→ **Exercise requirements**:
Would you please return the lines of the material that contain the word "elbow"?

→ **Given material**:
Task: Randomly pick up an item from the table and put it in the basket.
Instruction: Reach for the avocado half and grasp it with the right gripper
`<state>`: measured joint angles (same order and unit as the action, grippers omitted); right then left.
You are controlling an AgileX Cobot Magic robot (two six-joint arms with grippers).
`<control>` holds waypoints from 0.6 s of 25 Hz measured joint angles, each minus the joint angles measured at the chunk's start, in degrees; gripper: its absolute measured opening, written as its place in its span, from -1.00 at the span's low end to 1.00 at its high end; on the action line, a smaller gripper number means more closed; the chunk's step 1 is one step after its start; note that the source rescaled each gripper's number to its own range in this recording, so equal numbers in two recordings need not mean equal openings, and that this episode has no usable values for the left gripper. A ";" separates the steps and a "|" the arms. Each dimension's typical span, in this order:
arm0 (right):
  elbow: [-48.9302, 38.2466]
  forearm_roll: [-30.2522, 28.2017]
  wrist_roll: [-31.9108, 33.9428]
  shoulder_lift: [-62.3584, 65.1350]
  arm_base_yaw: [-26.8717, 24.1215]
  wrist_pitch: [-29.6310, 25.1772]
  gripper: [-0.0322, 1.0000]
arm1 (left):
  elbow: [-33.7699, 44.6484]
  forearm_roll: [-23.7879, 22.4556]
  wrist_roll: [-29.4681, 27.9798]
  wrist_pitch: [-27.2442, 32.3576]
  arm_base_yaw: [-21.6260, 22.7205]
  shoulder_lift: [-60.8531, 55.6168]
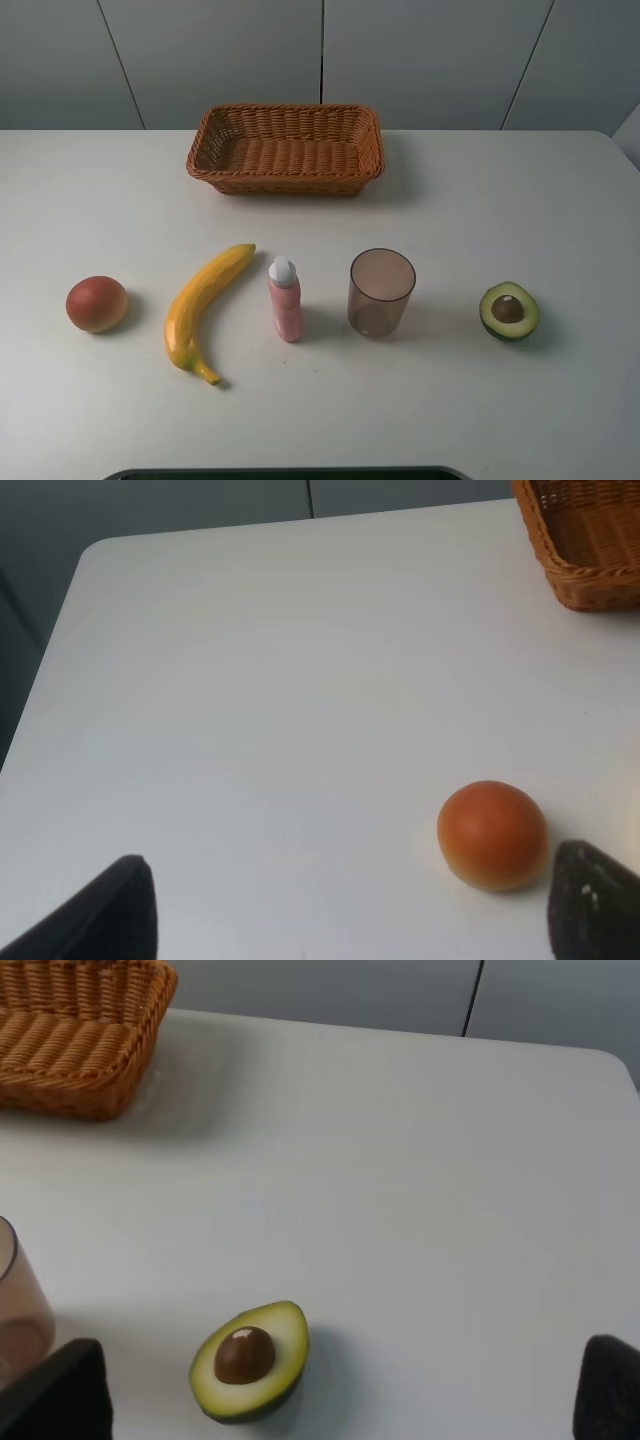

→ **Answer to the exercise**:
  elbow: [-48.9302, 38.2466]
  elbow: [-33.7699, 44.6484]

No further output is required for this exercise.